Trey Callaway is an American film and television writer and producer. His work includes 9-1-1: Lone Star, CSI: NY, Rush Hour, Revolution, Station 19, and Supernatural, for which he created the popular recurring characters known as the Ghostfacers. He has penned original pilots for multiple American entertainment companies including Netflix, Amazon Studios, CBS, ABC, the CW, Turner Network Television, Showtime Network, A&E, and The Disney Channel.

A graduate of Jenks High School in Jenks, Oklahoma, Callaway was once an on-air radio personality at KRMG (AM) in Tulsa, Oklahoma.

==Career==
Callaway was the executive producer and co-showrunner of the Amazon Prime Video series House of David, as well as the Fox Television crime procedural APB and was the showrunner of The CW drama The Messengers.
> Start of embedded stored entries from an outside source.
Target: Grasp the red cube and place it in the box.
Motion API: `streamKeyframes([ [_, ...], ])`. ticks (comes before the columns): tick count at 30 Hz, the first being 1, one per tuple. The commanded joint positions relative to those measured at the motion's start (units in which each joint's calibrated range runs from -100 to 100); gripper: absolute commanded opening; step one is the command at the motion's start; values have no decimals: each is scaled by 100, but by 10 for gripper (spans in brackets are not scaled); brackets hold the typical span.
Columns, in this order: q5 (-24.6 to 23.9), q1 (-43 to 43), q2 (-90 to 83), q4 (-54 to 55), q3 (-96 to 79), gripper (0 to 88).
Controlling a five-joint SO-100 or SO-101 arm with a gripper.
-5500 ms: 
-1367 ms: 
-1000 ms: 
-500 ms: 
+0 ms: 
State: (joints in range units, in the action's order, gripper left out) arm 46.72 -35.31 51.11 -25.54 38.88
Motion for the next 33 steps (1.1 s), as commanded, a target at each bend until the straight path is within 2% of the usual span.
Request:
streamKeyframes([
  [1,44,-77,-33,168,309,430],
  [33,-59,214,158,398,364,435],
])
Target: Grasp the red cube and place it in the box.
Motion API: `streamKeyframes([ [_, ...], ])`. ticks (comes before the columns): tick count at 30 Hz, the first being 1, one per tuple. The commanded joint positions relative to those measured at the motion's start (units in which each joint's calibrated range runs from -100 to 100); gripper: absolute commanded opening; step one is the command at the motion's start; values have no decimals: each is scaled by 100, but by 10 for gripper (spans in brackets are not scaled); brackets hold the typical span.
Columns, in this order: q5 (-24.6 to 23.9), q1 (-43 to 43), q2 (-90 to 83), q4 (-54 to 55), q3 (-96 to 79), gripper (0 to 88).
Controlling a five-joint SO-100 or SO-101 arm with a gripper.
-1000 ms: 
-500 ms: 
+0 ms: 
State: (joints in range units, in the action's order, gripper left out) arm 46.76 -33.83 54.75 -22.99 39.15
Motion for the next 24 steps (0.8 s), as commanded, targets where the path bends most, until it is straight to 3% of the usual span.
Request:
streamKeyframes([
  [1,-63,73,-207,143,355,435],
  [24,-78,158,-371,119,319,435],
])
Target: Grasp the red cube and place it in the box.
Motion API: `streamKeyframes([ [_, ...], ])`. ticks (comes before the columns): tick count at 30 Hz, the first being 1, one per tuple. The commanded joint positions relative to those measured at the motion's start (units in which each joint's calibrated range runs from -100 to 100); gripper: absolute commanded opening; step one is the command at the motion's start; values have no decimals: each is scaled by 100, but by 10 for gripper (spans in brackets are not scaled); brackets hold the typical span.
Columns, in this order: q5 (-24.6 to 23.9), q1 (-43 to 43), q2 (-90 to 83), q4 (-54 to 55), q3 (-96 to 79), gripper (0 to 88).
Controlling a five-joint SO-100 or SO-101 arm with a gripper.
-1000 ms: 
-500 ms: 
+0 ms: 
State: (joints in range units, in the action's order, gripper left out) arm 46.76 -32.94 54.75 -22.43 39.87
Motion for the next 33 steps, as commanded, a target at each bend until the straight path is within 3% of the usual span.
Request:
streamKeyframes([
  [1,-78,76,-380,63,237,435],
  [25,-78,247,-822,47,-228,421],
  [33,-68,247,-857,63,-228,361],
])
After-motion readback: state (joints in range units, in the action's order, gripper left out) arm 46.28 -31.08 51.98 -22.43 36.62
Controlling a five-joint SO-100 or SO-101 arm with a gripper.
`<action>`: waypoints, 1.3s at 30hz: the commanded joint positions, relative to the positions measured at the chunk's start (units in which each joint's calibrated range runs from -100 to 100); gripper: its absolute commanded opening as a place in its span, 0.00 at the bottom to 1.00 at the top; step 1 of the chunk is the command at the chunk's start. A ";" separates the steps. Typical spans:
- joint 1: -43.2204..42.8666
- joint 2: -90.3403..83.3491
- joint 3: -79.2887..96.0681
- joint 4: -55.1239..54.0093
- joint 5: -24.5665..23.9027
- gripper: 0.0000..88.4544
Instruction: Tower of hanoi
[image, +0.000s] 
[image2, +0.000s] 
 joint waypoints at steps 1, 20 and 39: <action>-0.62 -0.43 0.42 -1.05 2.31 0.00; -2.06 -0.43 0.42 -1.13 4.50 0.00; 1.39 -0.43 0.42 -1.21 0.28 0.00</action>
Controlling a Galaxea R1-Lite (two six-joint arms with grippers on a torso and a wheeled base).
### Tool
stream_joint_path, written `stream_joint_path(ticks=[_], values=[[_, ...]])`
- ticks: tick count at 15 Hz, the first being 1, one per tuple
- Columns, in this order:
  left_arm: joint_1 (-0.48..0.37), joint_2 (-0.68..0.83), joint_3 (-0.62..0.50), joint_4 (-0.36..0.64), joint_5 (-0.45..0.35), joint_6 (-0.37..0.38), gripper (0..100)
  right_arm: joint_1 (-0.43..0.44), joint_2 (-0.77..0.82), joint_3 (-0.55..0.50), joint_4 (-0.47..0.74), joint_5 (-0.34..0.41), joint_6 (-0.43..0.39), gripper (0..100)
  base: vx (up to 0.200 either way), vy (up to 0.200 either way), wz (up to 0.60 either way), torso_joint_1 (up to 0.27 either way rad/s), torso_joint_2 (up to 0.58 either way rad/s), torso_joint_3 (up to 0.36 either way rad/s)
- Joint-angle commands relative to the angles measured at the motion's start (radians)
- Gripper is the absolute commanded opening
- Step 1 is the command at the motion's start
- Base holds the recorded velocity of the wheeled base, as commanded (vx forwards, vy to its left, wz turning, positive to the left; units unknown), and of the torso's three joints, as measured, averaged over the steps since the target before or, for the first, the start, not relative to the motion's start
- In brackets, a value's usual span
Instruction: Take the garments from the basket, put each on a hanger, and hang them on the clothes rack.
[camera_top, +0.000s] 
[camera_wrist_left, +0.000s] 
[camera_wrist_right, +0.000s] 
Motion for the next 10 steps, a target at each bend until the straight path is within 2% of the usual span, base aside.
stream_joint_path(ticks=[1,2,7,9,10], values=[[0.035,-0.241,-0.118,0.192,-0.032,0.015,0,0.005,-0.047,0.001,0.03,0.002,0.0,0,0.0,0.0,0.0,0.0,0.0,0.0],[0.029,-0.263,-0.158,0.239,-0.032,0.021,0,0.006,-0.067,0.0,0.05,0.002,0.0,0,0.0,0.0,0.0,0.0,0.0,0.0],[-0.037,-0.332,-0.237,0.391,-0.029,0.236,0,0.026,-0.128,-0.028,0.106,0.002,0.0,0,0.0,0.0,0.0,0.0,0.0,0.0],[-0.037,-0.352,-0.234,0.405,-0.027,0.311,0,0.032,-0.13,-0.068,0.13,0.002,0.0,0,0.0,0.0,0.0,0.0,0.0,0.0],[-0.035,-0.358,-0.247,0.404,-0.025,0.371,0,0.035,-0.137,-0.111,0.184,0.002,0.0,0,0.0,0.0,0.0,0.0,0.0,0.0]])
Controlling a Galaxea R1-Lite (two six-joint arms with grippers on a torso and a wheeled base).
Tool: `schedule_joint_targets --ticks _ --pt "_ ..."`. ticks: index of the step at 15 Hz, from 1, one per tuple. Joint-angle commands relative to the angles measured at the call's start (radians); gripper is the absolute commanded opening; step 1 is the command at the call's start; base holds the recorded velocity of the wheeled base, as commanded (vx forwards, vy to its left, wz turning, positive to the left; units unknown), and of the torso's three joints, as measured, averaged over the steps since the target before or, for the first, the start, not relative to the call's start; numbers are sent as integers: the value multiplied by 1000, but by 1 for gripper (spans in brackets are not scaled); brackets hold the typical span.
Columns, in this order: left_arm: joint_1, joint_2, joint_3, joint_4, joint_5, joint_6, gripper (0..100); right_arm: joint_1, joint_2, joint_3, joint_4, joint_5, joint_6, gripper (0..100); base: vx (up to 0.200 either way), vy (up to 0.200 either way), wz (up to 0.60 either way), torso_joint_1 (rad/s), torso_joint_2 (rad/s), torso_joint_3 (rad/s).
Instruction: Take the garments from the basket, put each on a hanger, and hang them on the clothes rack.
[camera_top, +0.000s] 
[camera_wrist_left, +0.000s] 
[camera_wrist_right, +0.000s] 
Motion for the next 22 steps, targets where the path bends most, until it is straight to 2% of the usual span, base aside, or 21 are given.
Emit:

He also wrote the screenplay for the movie I Still Know What You Did Last Summer. He co-created and executive produced the science fiction television series Mercy Point on the UPN network. Callaway performed as an actor in the series and among other roles, also had an uncredited speaking role in The Outsiders.

Callaway is a co-creator of the Be Good Humans Podcast, which he hosts with actor, comedian, and Radio Hall of Fame inductee Brian Phelps, formerly of the nationally syndicated Mark & Brian radio program.

Callaway is also a professor in the USC School of Cinematic Arts at the University of Southern California.